On the last day in Madras, Laxman went on shopping spree buying all kinds of gifts to his wife and young daughter. This became a tiring chore for Juggernaut and Srinivas, as the bags and the small boxes piled upon them to carry as Laxman visiting shop after shop. Then it started raining; when it rains, it pours in Madras; the rain was intense downpour turning the streets into streams with water standing two-feet high on the street. With bags and boxes piled high in both hands, Juggernaut couldn’t take anymore, so he dropped a box in the water to get Laxman’s attention. Laxman noticing one of the gift boxes dropped into the water, jumped forward to pick it up and screamed at Juggernaut to be careful with his gift boxes. Again, he blamed his uncle; Juggernaut’s father for poor upbringing of Juggernaut and Srinivas.

Laxman expressed his gratitude to his friend from his childhood for giving shelter for two days in difficult situation before leaving for home.

“You both don’t mention to your father about ‘Bethel Lodge’ incident,” “if my uncle knows that I foolishly put you both at danger, he will kill me, you hear,” Laxman begged Juggernaut and Srinivas.

“How about monkey incident in ‘Tirupathi?” inquired Juggernaut.

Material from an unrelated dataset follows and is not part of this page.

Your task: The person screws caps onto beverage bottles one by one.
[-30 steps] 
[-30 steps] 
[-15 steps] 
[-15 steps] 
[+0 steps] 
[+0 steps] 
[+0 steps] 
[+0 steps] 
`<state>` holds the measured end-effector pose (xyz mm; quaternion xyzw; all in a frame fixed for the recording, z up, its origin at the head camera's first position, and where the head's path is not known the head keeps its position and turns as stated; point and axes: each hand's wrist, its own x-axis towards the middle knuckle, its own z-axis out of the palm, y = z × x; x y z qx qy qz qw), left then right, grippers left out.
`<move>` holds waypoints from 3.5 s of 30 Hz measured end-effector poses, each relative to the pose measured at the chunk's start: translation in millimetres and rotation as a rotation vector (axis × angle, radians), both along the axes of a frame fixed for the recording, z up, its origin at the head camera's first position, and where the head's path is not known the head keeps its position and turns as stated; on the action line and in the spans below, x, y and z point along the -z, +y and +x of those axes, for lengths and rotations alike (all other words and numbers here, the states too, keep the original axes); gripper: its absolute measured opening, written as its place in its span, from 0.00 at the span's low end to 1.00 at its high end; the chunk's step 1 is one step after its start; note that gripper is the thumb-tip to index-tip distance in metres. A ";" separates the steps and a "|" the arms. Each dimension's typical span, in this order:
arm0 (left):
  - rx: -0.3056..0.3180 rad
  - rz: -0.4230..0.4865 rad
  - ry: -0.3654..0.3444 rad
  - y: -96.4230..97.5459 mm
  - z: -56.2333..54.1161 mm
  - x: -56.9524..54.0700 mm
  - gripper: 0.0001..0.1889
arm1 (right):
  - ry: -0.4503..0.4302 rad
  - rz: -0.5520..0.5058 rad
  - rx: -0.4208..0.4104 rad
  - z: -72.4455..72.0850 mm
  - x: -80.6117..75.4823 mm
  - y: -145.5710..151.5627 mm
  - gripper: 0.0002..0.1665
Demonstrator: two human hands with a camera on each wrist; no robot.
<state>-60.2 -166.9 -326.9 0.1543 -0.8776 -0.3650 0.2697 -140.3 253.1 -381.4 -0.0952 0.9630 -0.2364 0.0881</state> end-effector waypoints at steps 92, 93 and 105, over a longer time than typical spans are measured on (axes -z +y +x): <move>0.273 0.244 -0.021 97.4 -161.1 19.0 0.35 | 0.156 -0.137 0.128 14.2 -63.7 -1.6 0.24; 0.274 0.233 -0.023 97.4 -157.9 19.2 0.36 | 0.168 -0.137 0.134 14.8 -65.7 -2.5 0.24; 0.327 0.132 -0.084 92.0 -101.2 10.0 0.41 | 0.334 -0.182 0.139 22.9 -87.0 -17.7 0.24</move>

“You can tell monkey story, your father likes animal stories,” Laxman was more comfortable with the monkey story.

Laxman continued his good relation with his uncle, visiting often more so for free medical care than anything else. Either Juggernaut or Srinivas never mentioned their father what happened in Madras at ‘Bethel Lodge.’. They did tell him about monkey stealing soap from Srinivas hand, which he asked to repeat several times to his amusement.

Several decades after ‘Bethel Lodge’ experience, in his rare trips to his native land, Juggernaut met his cousin Laxman, now retired from operating his own stenographer training school inherited from his father. Totally bald with hearing totally shot and vision declining, Laxman appeared like a ghost of himself.

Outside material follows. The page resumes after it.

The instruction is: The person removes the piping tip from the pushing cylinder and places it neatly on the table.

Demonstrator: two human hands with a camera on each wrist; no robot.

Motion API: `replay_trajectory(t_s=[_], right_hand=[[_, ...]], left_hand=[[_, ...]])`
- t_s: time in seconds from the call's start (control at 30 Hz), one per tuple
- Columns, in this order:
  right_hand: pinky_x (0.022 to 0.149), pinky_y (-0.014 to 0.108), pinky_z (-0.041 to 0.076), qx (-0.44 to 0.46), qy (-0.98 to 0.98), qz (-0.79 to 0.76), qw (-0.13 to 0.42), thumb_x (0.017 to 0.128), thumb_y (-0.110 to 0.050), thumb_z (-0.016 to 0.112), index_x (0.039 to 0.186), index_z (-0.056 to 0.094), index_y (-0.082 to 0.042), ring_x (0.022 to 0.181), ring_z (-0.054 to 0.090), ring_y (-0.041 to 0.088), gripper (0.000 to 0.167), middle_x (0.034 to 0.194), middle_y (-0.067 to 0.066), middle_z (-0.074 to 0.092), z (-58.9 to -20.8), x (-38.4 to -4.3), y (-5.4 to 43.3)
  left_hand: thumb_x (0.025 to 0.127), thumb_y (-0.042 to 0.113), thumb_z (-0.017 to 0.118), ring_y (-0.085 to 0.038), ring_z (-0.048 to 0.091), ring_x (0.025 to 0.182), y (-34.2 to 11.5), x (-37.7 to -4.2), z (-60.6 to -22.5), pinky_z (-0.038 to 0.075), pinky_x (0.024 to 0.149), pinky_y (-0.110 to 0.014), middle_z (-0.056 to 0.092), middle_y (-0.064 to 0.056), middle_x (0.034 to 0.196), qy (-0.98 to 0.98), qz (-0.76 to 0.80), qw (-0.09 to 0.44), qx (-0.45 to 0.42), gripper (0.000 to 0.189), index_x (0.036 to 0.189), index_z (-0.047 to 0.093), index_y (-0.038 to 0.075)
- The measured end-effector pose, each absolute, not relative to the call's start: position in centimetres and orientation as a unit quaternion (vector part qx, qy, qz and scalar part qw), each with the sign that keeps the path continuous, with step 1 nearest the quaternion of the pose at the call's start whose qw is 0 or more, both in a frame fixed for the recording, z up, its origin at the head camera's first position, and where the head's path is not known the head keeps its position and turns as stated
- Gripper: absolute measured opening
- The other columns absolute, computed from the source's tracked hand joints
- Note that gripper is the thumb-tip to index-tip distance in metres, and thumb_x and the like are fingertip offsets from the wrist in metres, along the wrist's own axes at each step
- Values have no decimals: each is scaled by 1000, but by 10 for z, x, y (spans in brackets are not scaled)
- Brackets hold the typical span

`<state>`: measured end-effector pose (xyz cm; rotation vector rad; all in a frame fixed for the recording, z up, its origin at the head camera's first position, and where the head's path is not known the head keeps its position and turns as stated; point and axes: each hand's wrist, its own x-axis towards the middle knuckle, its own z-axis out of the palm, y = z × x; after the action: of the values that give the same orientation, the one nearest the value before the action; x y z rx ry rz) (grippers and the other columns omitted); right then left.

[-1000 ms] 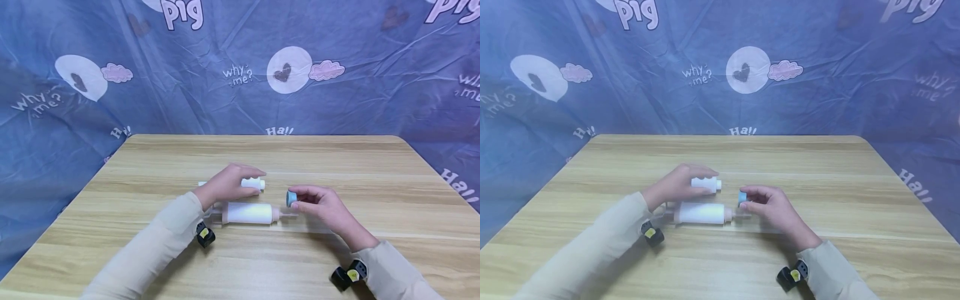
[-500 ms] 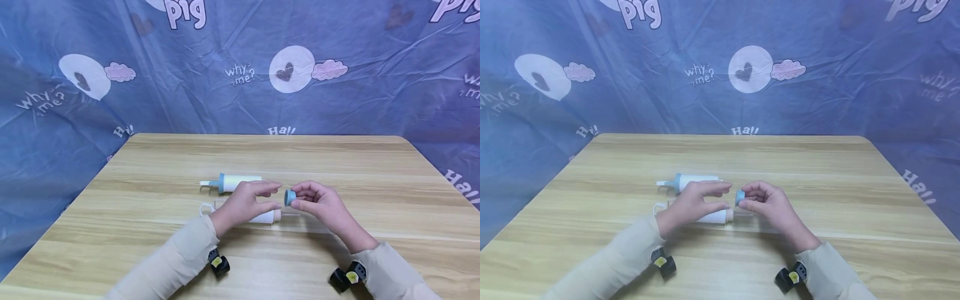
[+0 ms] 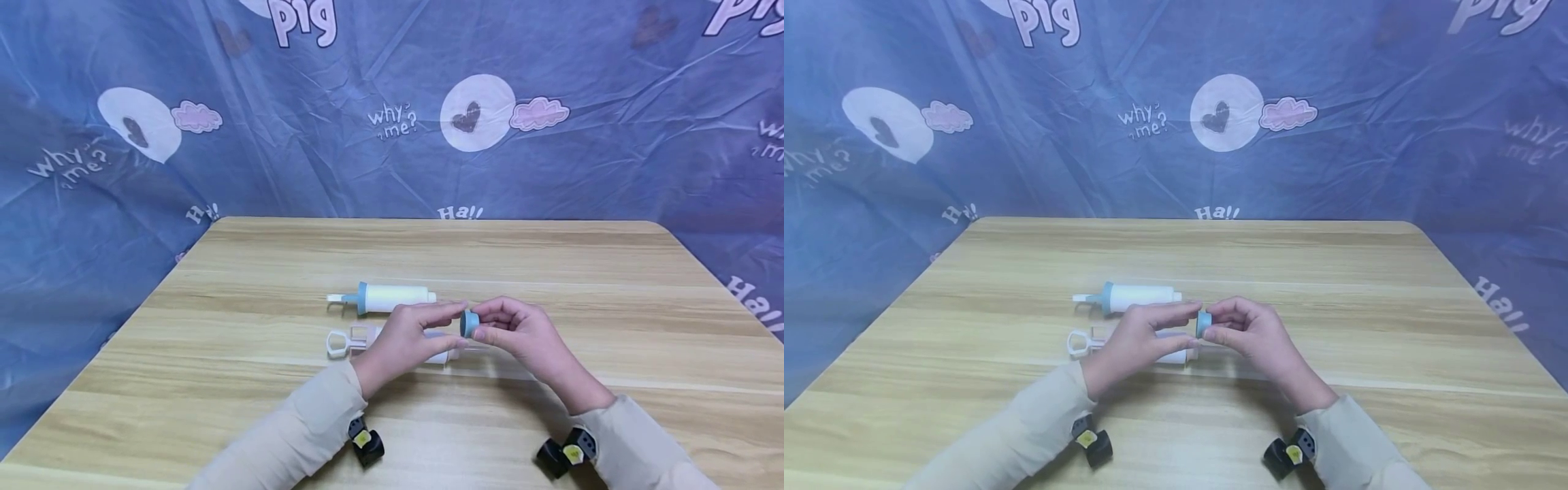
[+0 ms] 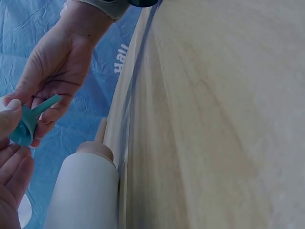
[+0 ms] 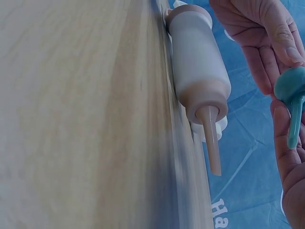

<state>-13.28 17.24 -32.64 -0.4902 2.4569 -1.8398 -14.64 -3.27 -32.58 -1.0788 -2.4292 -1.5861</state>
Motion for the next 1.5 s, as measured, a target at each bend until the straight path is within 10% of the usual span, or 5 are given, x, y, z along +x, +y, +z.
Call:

“Do you remember ‘Bethel Lodge’ shouted Juggernaut into Laxman’s ear since he was totally deaf now. He didn’t get it at the first instance. Juggernaut shouted again with his mouth close to his ear ‘Bethel Lodge in Madras.’ Laxman smiled with his mouth wide opened with several teeth missing and shook his head. “Have you met your old friend from Madras again? Juggernaut was curious. Laxman shook his head sideways and made a hand signal to say no. “I am sorry I dropped your gifts in the rainwater on the street in Madras,” Juggernaut expressed sorrow belatedlywell over5 decades. Laxman waived his hand dismissing it as a minor event and gave a big affectionate hug to Juggernaut. “I have an axe to grind against your father then but could never confront him directly, foolishly I took it upon you and Srinivas, I am sorry,” he murmured into Juggernaut’s ears.

Some years ago, on checking into a room with family on a vacation to New York City, a hotel near ‘Times Square’ with daily rate above $350 with view from single window was concrete buildings only few inches away brought back memories of ‘Bethel Lodge’ in Madras with window so close to the neighboring building. At least, for the price paid for the hotel in New York, the hotel was safe.